Vor dem Hintergrund dieses Fallzahlrückgangs ist es auch unverständlich, dass der Antragsteller beanstandet, dass der Honorarverteilungsvertrag der Antragsgegnerin der jedem Arzt einzuräumenden Möglichkeit, die Zahl seiner vergüteten Behandlungsfälle mindestens bis zur durchschnittlichen Fallzahl der Fachgruppe zu steigern, um dadurch eine höhere Vergütung zu erzielen, nicht hinreichend gerecht werde. Soweit der Antragsteller die im HVV der Antragsgegnerin normierten Regelungen hinsichtlich der Fallzahlsteigerungen von Praxen in der Aufbauphase als ungenügend beanstandet, kann offen bleiben, ob ein solches Regelungsdefizit vorliegt. Denn hieraus kann sich keine Rechtsverletzung zu Lasten des Antragstellers ergeben. Das Bundessozialgericht hat insoweit für Arztpraxen in der Aufbauphase einen Zeitraum von wenigstens drei Jahren für erforderlich erachtet, in denen diese von Mengenzuwachsbegrenzungsregelungen ausgenommen werden müssen (BSG SozR 4-2500 § 85 Nr. 18).

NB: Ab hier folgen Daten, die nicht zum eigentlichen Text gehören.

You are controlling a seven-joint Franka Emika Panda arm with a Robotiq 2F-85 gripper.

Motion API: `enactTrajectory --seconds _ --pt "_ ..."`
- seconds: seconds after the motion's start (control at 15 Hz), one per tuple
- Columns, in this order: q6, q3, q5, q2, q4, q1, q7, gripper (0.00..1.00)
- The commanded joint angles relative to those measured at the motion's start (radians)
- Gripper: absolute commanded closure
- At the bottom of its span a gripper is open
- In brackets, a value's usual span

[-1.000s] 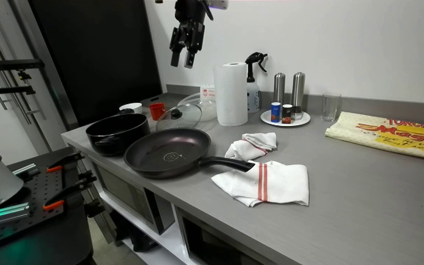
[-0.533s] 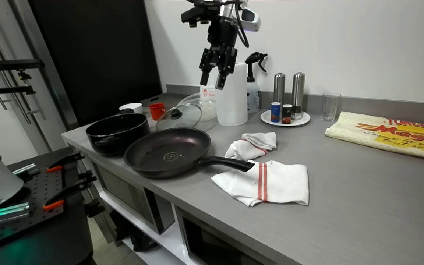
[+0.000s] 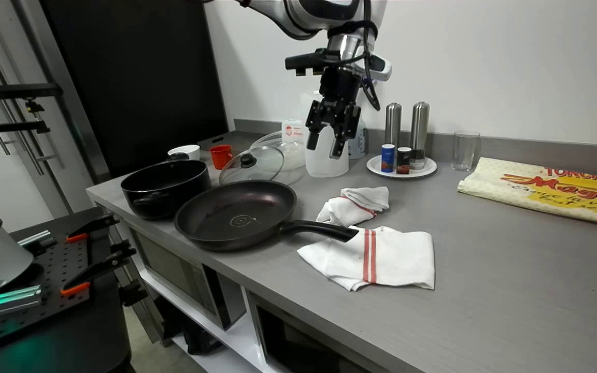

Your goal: Use the towel to clean the pan

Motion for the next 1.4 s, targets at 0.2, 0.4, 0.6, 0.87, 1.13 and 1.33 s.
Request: enactTrajectory --seconds 0.2,0.4,0.6,0.87,1.13,1.33 --pt "0.059 0.016 -0.011 0.177 0.197 0.001 0.003 0.0" --pt "0.101 0.031 -0.005 0.237 0.258 0.003 -0.01 0.0" --pt "0.13 0.054 0.008 0.301 0.322 0.001 -0.022 0.0" --pt "0.14 0.073 0.011 0.387 0.397 -0.001 -0.03 0.0" --pt "0.137 0.077 0.014 0.453 0.451 -0.01 -0.033 0.0" --pt "0.141 0.08 0.011 0.472 0.465 -0.02 -0.028 0.0"
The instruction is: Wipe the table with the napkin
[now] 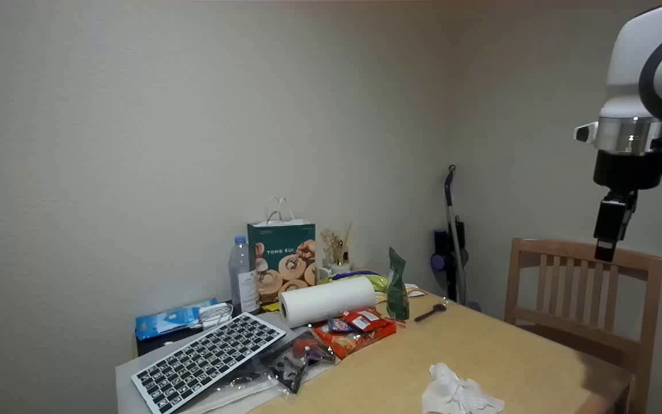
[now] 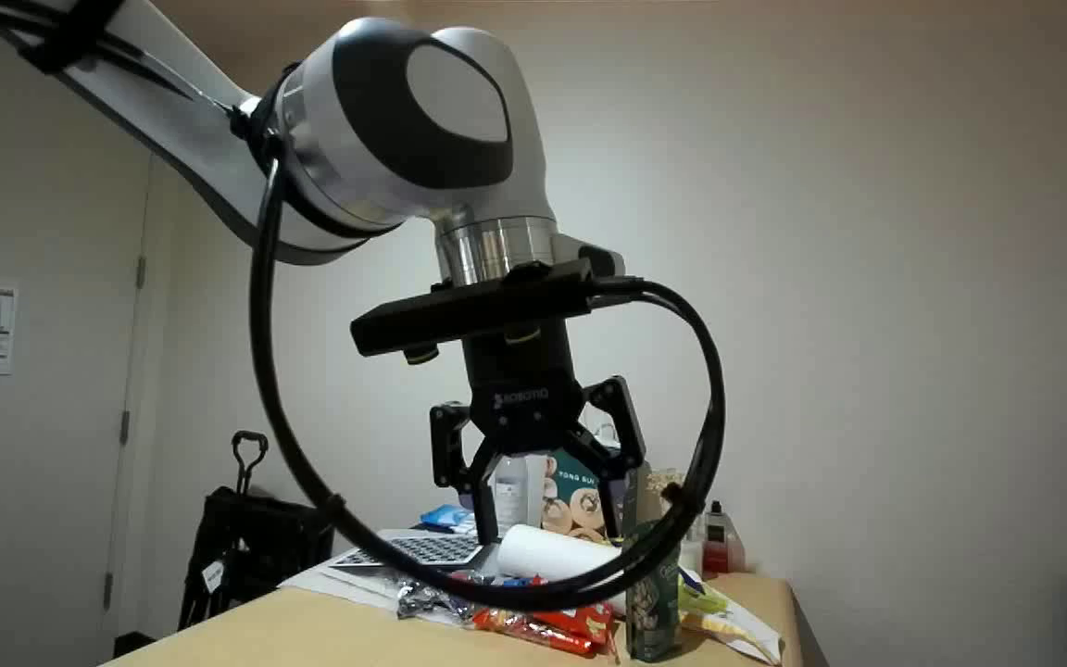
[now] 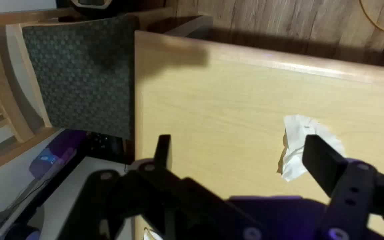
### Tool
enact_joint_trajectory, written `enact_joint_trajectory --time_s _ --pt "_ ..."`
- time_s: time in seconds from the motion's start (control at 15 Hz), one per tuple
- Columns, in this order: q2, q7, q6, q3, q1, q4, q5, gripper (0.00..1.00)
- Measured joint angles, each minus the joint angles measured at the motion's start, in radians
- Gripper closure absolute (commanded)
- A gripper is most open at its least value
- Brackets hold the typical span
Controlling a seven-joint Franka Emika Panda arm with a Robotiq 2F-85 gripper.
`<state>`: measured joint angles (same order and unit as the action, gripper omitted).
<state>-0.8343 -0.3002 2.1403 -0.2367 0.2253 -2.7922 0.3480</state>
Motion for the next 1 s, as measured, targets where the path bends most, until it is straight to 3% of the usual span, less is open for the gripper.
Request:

Der Antragsteller ist aber bereits seit dem 1. April 1999, also mithin im hier streitbefangenen Quartal im siebten Jahr als Vertragsarzt tätig.

Die Kostenentscheidung beruht auf § 197 a Abs. 1 SGG in Verbindung mit § 154 Abs. 2 der Verwaltungsgerichtsordnung und folgt dem Ausgang des Verfahrens in der Sache selbst.

Die Festsetzung des Gegenstandswertes folgt aus § 197 a Abs. 1 SGG in Verbindung mit §§ 52 Abs. 1, 63 Abs. 3 des Gerichtskostengesetzes. Der Senat geht hierbei von zunächst 8.000,00 EUR aus und setzt in Anlehnung an seine ständige Rechtssprechung wegen des vorläufigen Charakters des einstweiligen Rechtsschutzverfahrens die Hälfte dieses Betrages als Gegenstandswert fest.

Dieser Beschluss kann nicht mit der Beschwerde an das Bundessozialgericht angefochten werden (§ 177 SGG).